The goal of the exercise is to extract information about concert appearances of musicians, performers or bands.  For each such tweet, we are looking to extract:  

 - Who was the performer  
 - When was the show  
 - Where was the show  
 - The Tweeter user who attended it  
 - The sentiment of the tweet  
   
Not all of these fields are available in all tweets, and that’s ok.  

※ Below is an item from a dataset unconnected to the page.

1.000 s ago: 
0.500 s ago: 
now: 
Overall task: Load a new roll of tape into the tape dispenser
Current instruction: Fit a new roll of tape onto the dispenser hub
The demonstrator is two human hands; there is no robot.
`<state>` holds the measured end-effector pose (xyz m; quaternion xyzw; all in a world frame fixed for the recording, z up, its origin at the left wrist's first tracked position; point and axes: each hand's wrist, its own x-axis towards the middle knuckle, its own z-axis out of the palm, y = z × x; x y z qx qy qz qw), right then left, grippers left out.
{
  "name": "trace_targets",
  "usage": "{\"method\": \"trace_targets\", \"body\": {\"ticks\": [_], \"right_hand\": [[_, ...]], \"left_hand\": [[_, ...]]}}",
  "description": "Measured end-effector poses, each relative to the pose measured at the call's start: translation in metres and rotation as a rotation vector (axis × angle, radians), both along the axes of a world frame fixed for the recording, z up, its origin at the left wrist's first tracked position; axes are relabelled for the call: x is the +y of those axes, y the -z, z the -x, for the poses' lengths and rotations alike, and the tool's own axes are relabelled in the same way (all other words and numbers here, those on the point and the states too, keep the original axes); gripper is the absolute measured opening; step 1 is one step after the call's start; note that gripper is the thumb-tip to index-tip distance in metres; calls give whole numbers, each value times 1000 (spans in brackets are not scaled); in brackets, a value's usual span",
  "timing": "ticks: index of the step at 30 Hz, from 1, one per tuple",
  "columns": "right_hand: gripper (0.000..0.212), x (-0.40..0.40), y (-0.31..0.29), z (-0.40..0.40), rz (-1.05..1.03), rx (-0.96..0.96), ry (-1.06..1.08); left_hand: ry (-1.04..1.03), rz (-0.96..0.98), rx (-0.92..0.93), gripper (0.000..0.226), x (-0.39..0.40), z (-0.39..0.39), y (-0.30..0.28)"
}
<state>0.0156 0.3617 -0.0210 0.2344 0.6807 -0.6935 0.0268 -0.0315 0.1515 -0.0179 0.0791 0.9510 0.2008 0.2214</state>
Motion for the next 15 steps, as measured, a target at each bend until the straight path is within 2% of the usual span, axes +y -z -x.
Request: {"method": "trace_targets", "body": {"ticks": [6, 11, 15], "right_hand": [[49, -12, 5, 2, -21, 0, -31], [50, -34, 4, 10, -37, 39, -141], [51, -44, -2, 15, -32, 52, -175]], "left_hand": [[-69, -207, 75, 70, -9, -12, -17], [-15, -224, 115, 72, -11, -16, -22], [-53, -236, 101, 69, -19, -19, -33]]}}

Each row in the dataset includes the user id who sent the tweet and the timestamp for the tweet. For the ‘when’ field, we are interested in the date of the show (not just the tweet). We are not interested in any other tweets, including tweets about performers which don’t mention concerts.

---  
  
### Part 1: Classify if the tweets are relevant

In [2]:
## LOAD LIBRARIES

# Data wrangling & processing: 
import numpy as np
import pandas as pd

# Machine learning:
#from sklearn.preprocessing import StandardScaler
#from sklearn.model_selection import train_test_split
#from sklearn.ensemble import RandomForestClassifier as RF
#from sklearn.metrics import confusion_matrix
#from pandas_ml import ConfusionMatrix
#from sklearn.metrics import roc_curve
#from sklearn.ensemble import RandomForestRegressor as RFR

# Plotting:
import matplotlib as mpl
import matplotlib.pyplot as plt
import seaborn as sns
#from IPython.display import display, HTML

# Remove warning messages:
#import warnings
#warnings.filterwarnings('ignore')

In [3]:
## ESTABLISH PLOT FORMATTING

#mpl.rcdefaults()  # Resets plot defaults

def plt_format():
    %matplotlib inline
    plt.rcParams['figure.figsize'] = (16, 10)
    plt.rcParams['font.size'] = 16
    plt.rcParams['font.family'] = 'Times New Roman'
    plt.rcParams['axes.labelcolor'] = 'black'
    plt.rcParams['axes.labelsize'] = 20
    plt.rcParams['axes.labelweight'] = 'bold'
    plt.rcParams['axes.titlesize'] = 32
    plt.rcParams['axes.titleweight'] = 'bold'
    plt.rcParams['legend.fontsize'] = 16
    plt.rcParams['legend.markerscale'] = 4
    plt.rcParams['text.color'] = 'black'
    plt.rcParams['xtick.labelsize'] = 20
    plt.rcParams['ytick.labelsize'] = 20
    plt.rcParams['legend.fontsize'] = 16
    plt.rcParams['legend.frameon'] = False
    plt.rcParams['axes.linewidth'] = 1

#plt.rcParams.keys()  # Available rcParams
plt_format()

 - Step 2: Load, view & prepare the provided data

In [18]:
## LOAD DATA:

# Read in the files:
train = pd.read_csv("./Data/corrected_training_set_tweets.csv")
test = pd.read_csv("./Data/corrected_test_set_tweets.csv")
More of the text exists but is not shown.